En l’occurrence (et même si la rumeur demande à être confirmée), il est fort probable que Disney ait profité de la transition de Vaiana 2 pour payer certains de ses animateurs au tarif d’une création pour la télévision, et non pour un long-métrage de cinéma, dont les coûts sont toujours plus élevés.
Pour les hommes… et la précarité
Bien sûr, on pourra toujours dire que le résultat final ne semble pas trop impacté par cette production discutable. Vaiana 2 est techniquement très abouti, mais il semble aussi faire figure de test pour Disney. En confiant son 63e classique de l’animation à une filiale secondaire, le studio essaie de déléguer comme à l’époque de ses direct-to-video, en espérant juste que le public ne s’en rende pas trop compte. Étant donné que le film est bien parti pour atomiser le box-office de cette fin d’année, il est probable que leur stratégie leur donne raison de la pire des manières.

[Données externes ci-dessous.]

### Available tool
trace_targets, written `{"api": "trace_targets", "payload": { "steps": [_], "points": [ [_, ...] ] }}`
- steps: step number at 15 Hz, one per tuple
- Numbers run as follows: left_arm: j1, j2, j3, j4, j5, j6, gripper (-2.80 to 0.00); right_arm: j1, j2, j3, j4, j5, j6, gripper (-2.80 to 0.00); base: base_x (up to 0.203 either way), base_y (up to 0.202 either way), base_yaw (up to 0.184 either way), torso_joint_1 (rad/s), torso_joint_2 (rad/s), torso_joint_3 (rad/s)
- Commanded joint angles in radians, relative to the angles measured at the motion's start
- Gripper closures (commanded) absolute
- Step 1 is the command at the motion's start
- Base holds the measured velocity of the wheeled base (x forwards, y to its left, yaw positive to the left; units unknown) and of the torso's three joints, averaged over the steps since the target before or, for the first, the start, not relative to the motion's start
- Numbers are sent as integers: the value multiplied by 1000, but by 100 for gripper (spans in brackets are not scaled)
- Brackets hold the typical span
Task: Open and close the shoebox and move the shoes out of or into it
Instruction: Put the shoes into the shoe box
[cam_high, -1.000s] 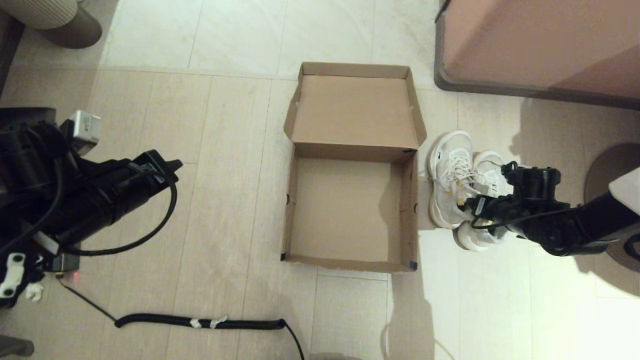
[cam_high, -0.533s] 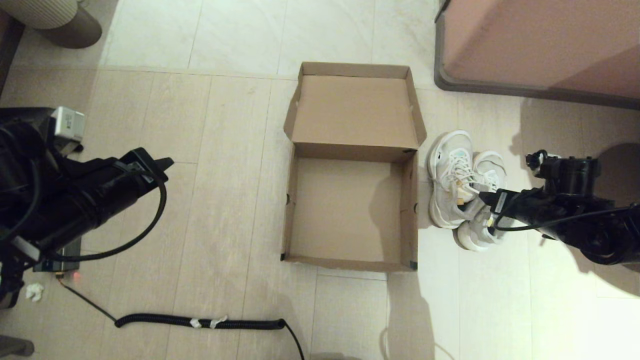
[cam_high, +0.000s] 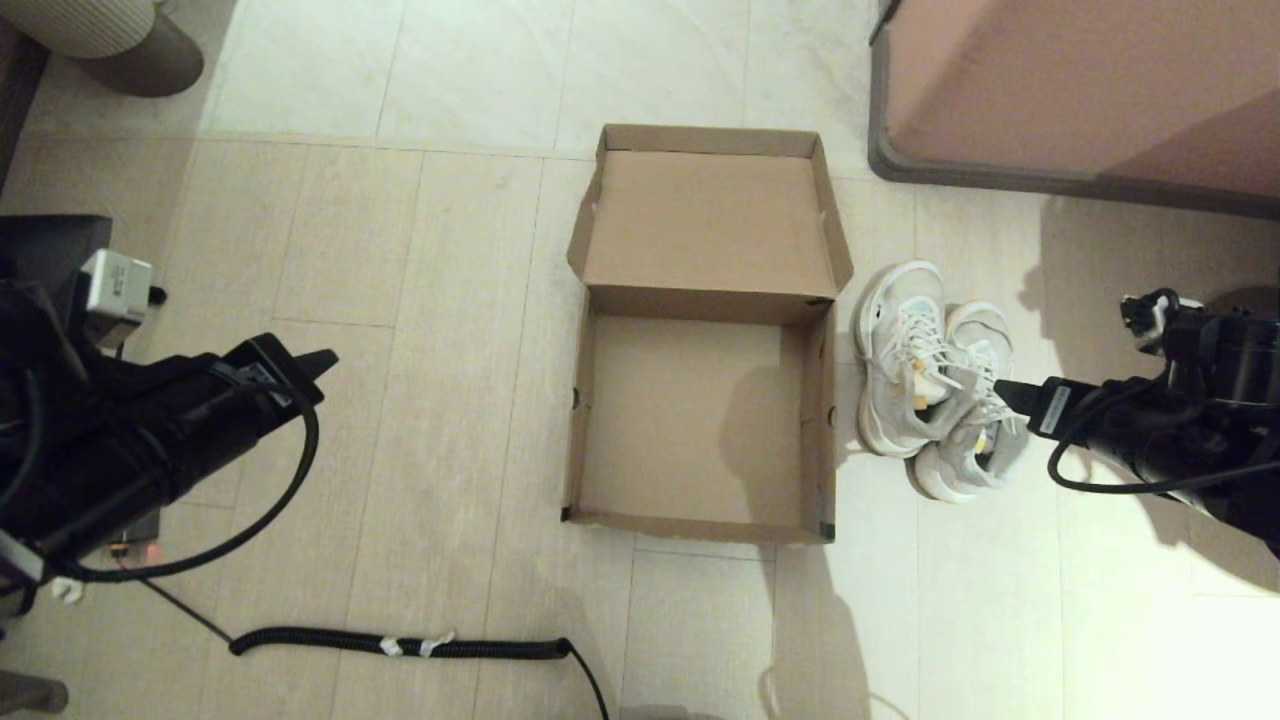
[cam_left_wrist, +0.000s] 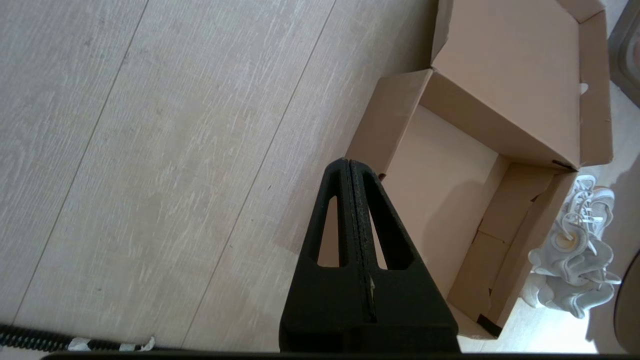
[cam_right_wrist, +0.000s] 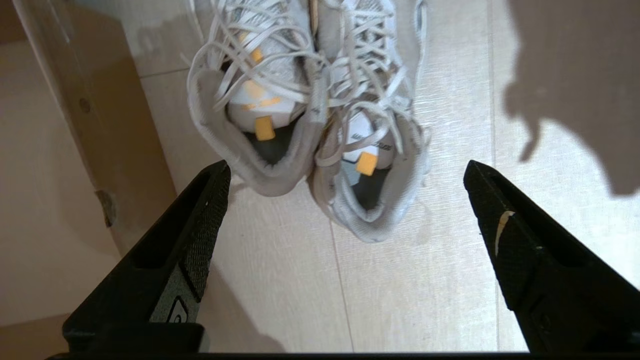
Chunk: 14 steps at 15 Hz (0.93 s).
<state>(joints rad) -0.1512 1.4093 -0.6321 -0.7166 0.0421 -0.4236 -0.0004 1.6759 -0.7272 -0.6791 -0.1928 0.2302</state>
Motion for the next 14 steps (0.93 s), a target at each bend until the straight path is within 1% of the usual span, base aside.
{"api": "trace_targets", "payload": {
  "steps": [1, 4, 6, 9, 12, 13, 14],
  "points": [
    [-1, -20, 4, -4, 0, -3, 0, 2, -28, 1, -4, -8, 1, -280, 0, 0, 0, 0, 0, 0],
    [4, -33, 8, -4, 1, -3, 0, 5, 49, -46, -5, -8, 2, -280, 0, 0, 0, 0, 0, 0],
    [4, -18, 5, -6, -2, -3, 0, 6, 121, -107, -5, -9, 11, -280, 0, 0, 0, 0, 0, 0],
    [-1, 28, -31, -14, -2, -4, 0, 7, 245, -221, -1, -11, 31, -280, 0, 0, 0, 0, 0, 0],
    [-1, 62, -32, -15, -4, -8, 0, 7, 366, -339, 2, -10, 34, -280, 0, 0, 0, 0, 0, 0],
    [-1, 70, -32, -15, -4, -10, 0, 7, 389, -367, 6, -10, 35, -280, 0, 0, 0, 0, 0, 0],
    [-1, 76, -31, -15, -4, -10, 0, 5, 390, -365, 13, -10, 40, -280, 0, 0, 0, 0, 0, 0]
  ]
}}
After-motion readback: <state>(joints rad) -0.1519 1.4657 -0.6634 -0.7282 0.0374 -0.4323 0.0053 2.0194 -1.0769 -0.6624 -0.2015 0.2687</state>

Pour le moment, le budget de Vaiana 2 est estimé aux alentours de 150 millions de dollars. La somme est déjà coquette, mais c’est oublier que les derniers films d’animation de la firme, Avalonia et Wish, ont respectivement coûté 180 et 200 millions. On peut comprendre que la multinationale cherche à baisser les coûts de ses blockbusters. Pour autant, ce sont encore les petites mains permettant à ces films d’exister qui en payent le prix.

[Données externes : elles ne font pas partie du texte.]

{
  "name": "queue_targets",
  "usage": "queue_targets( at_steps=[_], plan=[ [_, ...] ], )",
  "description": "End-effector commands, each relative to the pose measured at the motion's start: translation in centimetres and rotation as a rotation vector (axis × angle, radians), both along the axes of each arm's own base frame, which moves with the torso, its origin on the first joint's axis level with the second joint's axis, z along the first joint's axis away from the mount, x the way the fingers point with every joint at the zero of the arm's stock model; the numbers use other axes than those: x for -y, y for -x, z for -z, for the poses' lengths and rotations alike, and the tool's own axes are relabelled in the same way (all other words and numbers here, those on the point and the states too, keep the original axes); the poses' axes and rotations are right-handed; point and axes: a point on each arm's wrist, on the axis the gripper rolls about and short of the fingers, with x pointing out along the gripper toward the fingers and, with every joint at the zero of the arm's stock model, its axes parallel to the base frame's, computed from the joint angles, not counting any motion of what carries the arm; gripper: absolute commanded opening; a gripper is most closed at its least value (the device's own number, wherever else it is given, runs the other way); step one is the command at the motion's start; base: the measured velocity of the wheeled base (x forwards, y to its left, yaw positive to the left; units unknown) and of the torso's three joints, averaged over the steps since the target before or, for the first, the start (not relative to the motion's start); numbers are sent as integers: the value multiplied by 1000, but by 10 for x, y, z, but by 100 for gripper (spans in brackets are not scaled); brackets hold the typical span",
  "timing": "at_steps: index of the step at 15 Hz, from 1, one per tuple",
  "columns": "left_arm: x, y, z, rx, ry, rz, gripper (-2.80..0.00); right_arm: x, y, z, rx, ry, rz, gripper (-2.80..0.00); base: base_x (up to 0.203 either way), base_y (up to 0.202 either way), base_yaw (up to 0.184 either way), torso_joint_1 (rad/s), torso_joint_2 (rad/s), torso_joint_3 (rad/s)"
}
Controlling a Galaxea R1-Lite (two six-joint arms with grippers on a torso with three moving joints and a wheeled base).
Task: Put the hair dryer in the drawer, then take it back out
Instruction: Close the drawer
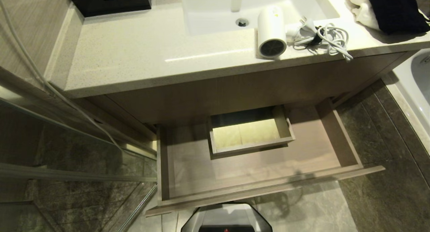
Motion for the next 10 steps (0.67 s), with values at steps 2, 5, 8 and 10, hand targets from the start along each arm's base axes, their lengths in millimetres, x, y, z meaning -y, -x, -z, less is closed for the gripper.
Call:
queue_targets(
  at_steps=[2,5,8,10],
  plan=[
    [0,0,0,-1,1,1,-280,-1,16,10,7,-18,22,-280,0,0,0,-234,-71,-299],
    [0,0,0,-1,1,0,-280,0,18,14,1,-45,63,-280,0,0,0,-205,-106,-314],
    [0,0,0,-1,1,0,-280,0,19,22,-18,-48,90,-280,0,0,0,-196,-109,-294],
    [0,0,0,1,1,0,-280,2,22,32,-41,-41,168,-280,0,0,0,-239,207,0]
  ],
)
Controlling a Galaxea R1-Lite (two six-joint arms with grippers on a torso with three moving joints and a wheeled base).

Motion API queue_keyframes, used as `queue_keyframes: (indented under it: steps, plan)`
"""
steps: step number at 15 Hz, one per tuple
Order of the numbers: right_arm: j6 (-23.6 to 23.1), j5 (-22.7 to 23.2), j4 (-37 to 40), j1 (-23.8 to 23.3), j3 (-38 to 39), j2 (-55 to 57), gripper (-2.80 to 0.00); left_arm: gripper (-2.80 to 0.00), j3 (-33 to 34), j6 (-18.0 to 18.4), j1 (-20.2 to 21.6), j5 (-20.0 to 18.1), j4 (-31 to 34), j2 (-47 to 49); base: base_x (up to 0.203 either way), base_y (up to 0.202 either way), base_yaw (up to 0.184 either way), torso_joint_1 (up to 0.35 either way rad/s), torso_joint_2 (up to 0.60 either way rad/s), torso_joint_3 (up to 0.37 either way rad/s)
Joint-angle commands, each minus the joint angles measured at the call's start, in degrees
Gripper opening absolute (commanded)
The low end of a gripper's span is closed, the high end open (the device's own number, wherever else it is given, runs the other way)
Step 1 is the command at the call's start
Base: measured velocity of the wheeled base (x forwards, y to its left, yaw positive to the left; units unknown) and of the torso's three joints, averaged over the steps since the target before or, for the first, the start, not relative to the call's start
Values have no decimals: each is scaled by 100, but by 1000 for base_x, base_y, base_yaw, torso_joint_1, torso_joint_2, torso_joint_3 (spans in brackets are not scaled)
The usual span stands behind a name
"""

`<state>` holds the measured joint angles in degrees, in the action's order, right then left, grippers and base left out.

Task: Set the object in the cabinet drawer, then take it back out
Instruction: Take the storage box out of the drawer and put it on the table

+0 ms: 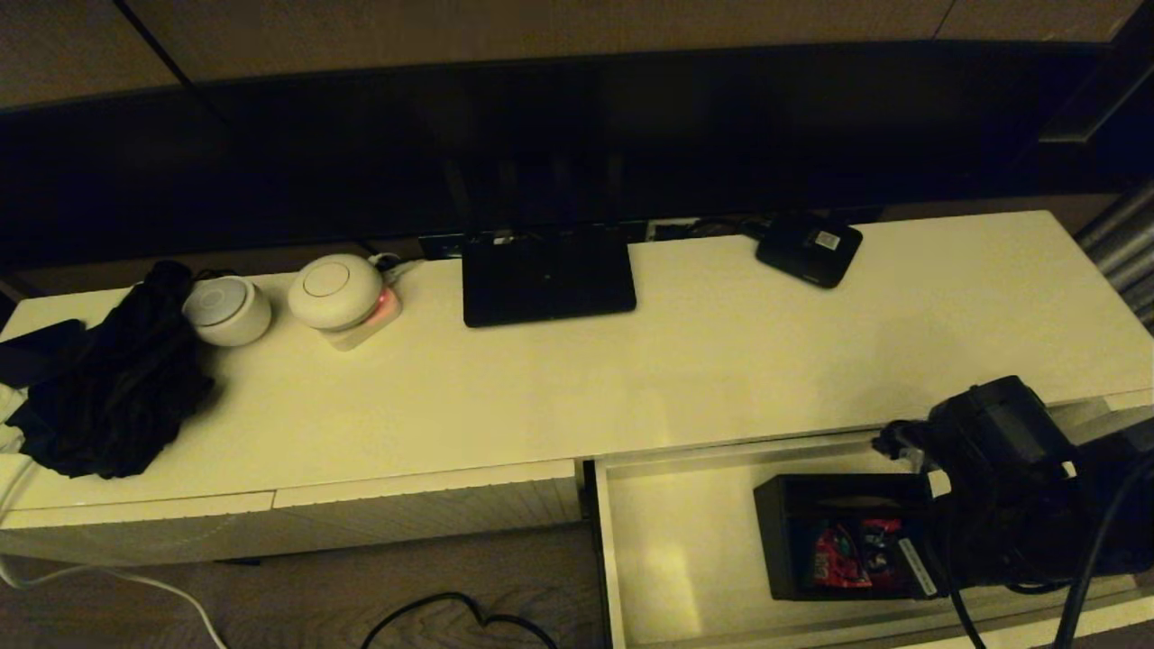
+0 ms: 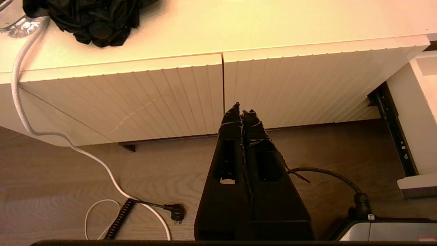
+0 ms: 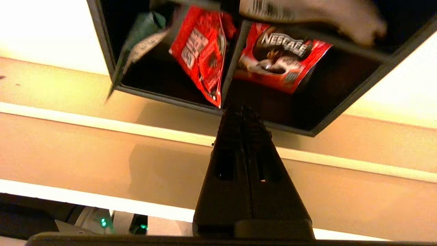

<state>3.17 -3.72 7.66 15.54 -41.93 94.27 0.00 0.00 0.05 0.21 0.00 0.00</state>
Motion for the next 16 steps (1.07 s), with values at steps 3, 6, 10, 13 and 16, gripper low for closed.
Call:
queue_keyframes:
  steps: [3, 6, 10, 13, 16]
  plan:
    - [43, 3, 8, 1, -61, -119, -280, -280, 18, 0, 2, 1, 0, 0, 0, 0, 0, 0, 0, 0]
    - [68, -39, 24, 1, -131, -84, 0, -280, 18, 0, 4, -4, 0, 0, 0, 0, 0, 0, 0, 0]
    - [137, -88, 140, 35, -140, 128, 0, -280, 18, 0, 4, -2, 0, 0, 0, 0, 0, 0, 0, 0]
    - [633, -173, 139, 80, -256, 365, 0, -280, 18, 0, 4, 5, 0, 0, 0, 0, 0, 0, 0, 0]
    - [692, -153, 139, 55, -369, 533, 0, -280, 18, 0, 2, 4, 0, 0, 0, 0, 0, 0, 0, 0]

Dans le milieu de l’animation et des effets visuels, de plus en plus de témoignages émergent quant aux conditions de travail infernales des plus grandes sociétés, qui vont très souvent de pair avec un souci d’économie. En ayant ouvert un studio à Vancouver qui n’est pas encore parvenu à se syndiquer, Disney ne fait que reproduire en interne un modèle de délocalisation qui domine actuellement l’industrie.

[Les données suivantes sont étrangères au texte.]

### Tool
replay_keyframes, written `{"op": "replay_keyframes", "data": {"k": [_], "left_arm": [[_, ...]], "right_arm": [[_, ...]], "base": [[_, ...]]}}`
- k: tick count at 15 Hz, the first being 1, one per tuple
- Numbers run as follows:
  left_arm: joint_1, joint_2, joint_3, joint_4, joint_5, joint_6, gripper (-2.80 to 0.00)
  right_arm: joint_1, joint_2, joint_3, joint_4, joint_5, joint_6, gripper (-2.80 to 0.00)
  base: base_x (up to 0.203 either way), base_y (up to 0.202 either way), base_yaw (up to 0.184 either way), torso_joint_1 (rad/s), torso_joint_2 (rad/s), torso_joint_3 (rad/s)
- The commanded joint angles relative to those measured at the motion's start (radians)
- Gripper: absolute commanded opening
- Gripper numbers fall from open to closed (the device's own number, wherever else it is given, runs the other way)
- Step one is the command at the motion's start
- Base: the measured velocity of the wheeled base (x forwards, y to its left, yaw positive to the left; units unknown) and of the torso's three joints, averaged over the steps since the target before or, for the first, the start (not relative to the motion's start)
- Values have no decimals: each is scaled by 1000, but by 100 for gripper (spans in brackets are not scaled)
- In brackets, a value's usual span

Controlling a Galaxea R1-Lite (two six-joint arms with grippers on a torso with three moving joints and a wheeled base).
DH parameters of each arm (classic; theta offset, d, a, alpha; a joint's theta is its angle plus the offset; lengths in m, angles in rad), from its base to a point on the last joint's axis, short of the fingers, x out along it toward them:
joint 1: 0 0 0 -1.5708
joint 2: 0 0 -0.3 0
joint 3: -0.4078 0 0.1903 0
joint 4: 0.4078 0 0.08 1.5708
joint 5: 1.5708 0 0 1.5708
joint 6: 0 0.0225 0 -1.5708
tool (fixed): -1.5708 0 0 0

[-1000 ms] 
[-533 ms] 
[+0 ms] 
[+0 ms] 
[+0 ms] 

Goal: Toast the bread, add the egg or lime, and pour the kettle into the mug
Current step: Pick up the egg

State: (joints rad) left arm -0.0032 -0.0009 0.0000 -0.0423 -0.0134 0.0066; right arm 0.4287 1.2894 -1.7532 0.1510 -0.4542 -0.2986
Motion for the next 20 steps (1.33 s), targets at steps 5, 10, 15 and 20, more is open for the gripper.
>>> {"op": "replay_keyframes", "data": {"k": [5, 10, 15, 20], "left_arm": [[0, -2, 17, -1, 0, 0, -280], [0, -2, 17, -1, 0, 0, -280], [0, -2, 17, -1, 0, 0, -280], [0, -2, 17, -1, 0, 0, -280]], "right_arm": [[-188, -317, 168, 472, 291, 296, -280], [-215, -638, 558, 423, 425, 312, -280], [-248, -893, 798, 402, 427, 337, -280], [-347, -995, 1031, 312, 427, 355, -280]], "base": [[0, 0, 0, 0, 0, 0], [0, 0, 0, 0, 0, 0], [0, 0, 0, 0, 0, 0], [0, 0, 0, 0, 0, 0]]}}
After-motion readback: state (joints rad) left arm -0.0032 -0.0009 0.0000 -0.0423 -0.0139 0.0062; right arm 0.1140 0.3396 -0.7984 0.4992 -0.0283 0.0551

Dans le domaine des VFX en particulier, nombreuses sont les tâches confiées à des structures externes (notamment en Inde), où les salaires sont beaucoup plus bas. Par ailleurs, les tentatives de syndicalisation en Amérique du Nord ou en Europe sont souvent endiguées par cette même menace : syndiquez-vous, et on délocalisera encore plus.
Nul doute qu’à sa manière, la méthodologie de production de Vaiana 2 devrait amorcer un bouleversement au sein du studio d’animation, surtout si le long-métrage devient l’un des plus gros succès du genre. À l’heure où l’on rédige ces lignes, le film a déjà établi un record pour un film d’animation Disney, avec 13,8 millions de dollars amassés sur ses seules avant-premières du mardi aux États-Unis.
À titre de comparaison, Vice-Versa 2 a cumulé 13 millions sur la même période, pour un démarrage total à 154 millions de dollars. Épaulé par Thanksgiving et son long week-end de 5 jours, Vaiana 2 est bien parti pour pulvériser les précédents records en la matière, tenu par La Reine des neiges 2. Deadline, par exemple, estime que le film pourrait viser les 175 millions (et d’autres experts envisagent même les 200 millions) pour les 5 jours de Thanksgiving (là où La Reine des neiges 2 avait tapé les 125 millions de dollars).
Pour le moment, il s’agit d’un cas isolé, et un peu particulier, mais il est difficile de croire que Disney ne cherchera pas à le systématiser, alors que le secteur du divertissement a connu une crise sans précédent depuis le Covid, et une grève en 2023 qui a essayé de protéger certains droits – en particulier contre la menace de l’IA. Cette transition de Burbank à Vancouver a voulu se faire discrète. Elle aura néanmoins un impact non-négligeable sur le futur de la multinationale, surtout si le succès est plus qu’au rendez-vous.